Les rapports des organismes gouvernementaux et des groupes de défense indiquent qu'une part importante de ces survivants vit au niveau ou en dessous du seuil de pauvreté. Beaucoup nécessitent des soins médicaux étendus, une assistance à domicile et une aide financière pour subvenir à leurs besoins fondamentaux, ce qui exerce une demande continue sur les ressources et services sociaux de l'État.
Le gouvernement israélien alloue des milliards de shekels chaque année en allocations, subventions et fonds spécifiques pour les survivants. Ces fonds couvrent des subventions pour les soins de santé, les soins infirmiers à domicile et des indemnités annuelles.
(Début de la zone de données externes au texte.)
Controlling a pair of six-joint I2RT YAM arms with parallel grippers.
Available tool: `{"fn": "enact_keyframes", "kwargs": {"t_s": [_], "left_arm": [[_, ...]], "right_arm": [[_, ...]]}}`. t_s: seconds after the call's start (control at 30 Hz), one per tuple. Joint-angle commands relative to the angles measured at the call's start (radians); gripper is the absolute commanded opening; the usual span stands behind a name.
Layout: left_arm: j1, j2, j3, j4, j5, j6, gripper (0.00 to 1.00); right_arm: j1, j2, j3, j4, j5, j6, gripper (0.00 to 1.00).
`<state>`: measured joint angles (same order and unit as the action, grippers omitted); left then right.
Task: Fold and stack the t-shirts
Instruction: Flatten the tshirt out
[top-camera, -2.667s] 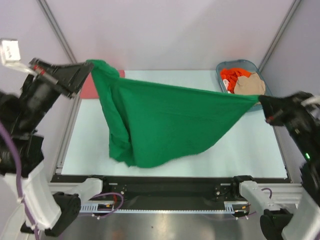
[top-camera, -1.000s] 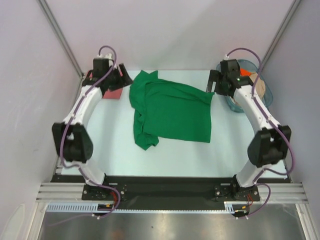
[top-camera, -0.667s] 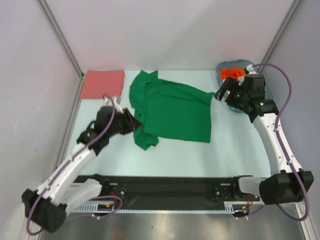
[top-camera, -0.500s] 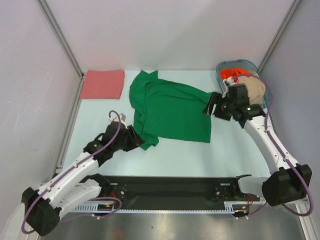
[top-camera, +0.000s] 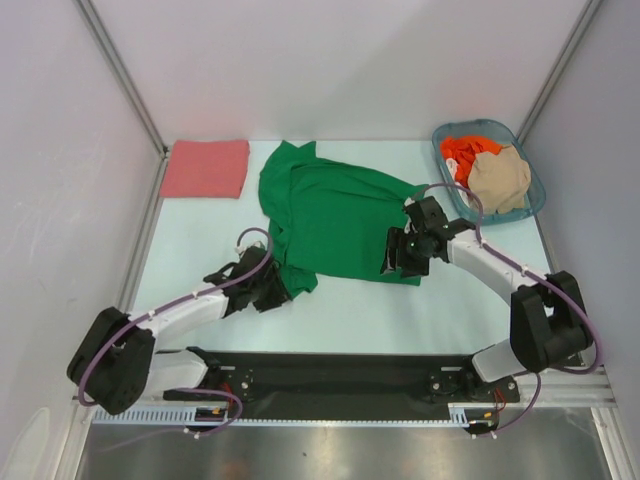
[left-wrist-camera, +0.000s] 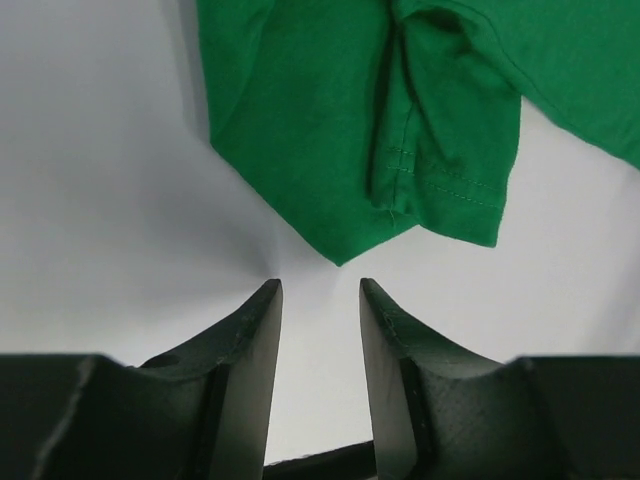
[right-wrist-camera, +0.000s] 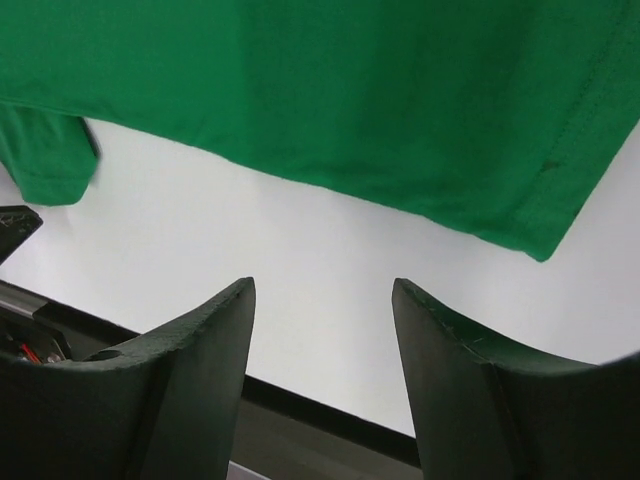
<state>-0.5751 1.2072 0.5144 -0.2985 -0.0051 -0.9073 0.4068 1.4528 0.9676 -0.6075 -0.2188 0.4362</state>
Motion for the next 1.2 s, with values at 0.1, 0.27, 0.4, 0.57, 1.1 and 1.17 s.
{"fn": "enact_keyframes", "kwargs": {"t_s": [0.1, 0.27, 0.4, 0.57, 1.1, 1.17], "left_arm": [[0.003, 0.057, 0.051, 0.068, -0.006, -0.018, 0.45], [0.004, 0.190, 0.113, 0.098, 0.028, 0.004, 0.43], [0.037, 0.242, 0.133, 0.076, 0.043, 0.030, 0.22], [0.101, 0.140, 0.136, -0.077, 0.007, 0.097, 0.00], [0.286, -0.245, 0.294, -0.642, -0.182, 0.120, 0.22], [0.323, -0.216, 0.344, -0.631, -0.214, 0.133, 0.43]], "right_arm": [[0.006, 0.043, 0.043, 0.078, -0.004, 0.022, 0.64], [0.006, 0.083, 0.040, 0.083, 0.007, 0.018, 0.63], [0.004, 0.089, 0.040, 0.081, 0.029, 0.018, 0.63], [0.004, 0.098, 0.046, 0.066, 0.062, 0.019, 0.64], [-0.025, 0.303, 0.062, 0.089, 0.183, 0.072, 0.52], [-0.049, 0.311, 0.054, 0.069, 0.211, 0.049, 0.52]]}}
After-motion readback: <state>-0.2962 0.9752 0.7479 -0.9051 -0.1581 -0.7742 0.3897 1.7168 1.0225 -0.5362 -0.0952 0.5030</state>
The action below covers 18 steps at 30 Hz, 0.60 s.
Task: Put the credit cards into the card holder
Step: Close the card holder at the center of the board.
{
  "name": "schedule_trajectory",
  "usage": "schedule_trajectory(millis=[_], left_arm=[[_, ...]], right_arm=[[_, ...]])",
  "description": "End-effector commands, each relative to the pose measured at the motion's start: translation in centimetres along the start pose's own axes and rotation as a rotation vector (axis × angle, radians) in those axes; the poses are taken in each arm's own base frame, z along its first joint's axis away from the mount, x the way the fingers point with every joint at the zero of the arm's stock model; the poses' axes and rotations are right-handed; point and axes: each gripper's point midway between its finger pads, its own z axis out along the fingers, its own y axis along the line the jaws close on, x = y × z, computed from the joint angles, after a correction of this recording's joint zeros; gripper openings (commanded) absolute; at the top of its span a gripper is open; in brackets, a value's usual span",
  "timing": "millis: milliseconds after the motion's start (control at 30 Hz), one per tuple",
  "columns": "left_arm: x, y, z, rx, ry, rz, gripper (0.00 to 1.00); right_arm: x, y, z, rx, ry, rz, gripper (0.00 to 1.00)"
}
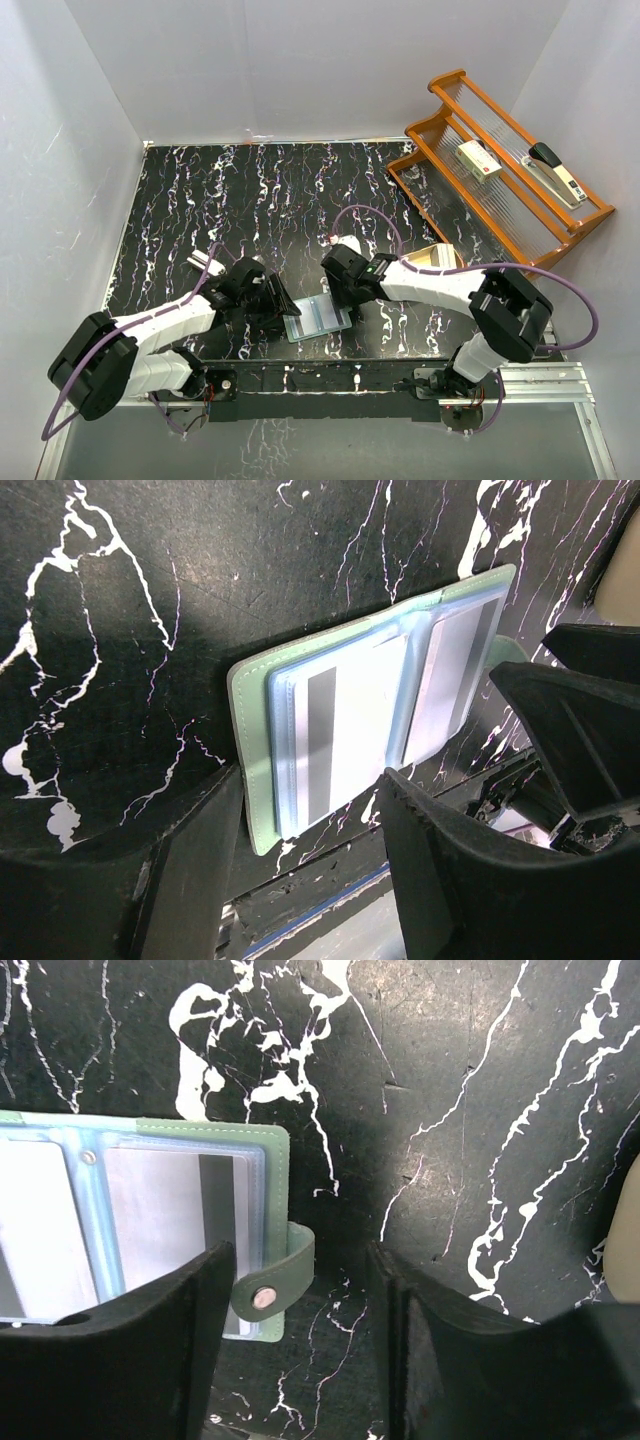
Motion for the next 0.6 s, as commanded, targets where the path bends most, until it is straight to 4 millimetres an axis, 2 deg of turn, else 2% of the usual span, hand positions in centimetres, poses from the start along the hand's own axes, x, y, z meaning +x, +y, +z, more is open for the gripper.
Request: schedule_trajectory(millis=[0,167,333,567], left_arm=[[-0.4,-0.4,-0.2,-0.002,-0.007,0.002,0.56],[-0.8,-2.1,-0.8,0.067,-0.022,0.005,0.56],[-0.9,-3.0,-1.2,0.109,-0.029,0.002,0.56],[-1.0,-4.0,-1.6,0.164,-0.034,0.010,0.56]], right_arm=[[-0.4,0.0,0.7,0.001,-0.027,0.025,0.47],[0.3,0.1,1.1,-0.011,-0.021,0.048,0.33],[0.9,0.5,1.4,-0.043,-0.012,0.066,0.20],[1.4,1.9,1.4,-0.123,0.002,0.102,0.16]])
Cependant, les organisations de survivants soulignent régulièrement les lacunes du système et la lutte permanente pour assurer des conditions de vie dignes à tous.
Les plus jeunes survivants ayant aujourd'hui près de 80 ans, la tendance démographique est à une diminution constante et inévitable. Ce déclin souligne l'urgence des efforts de documentation historique et de transmission des témoignages aux générations futures, alors que le lien vivant avec les événements de la Shoah s'amenuise.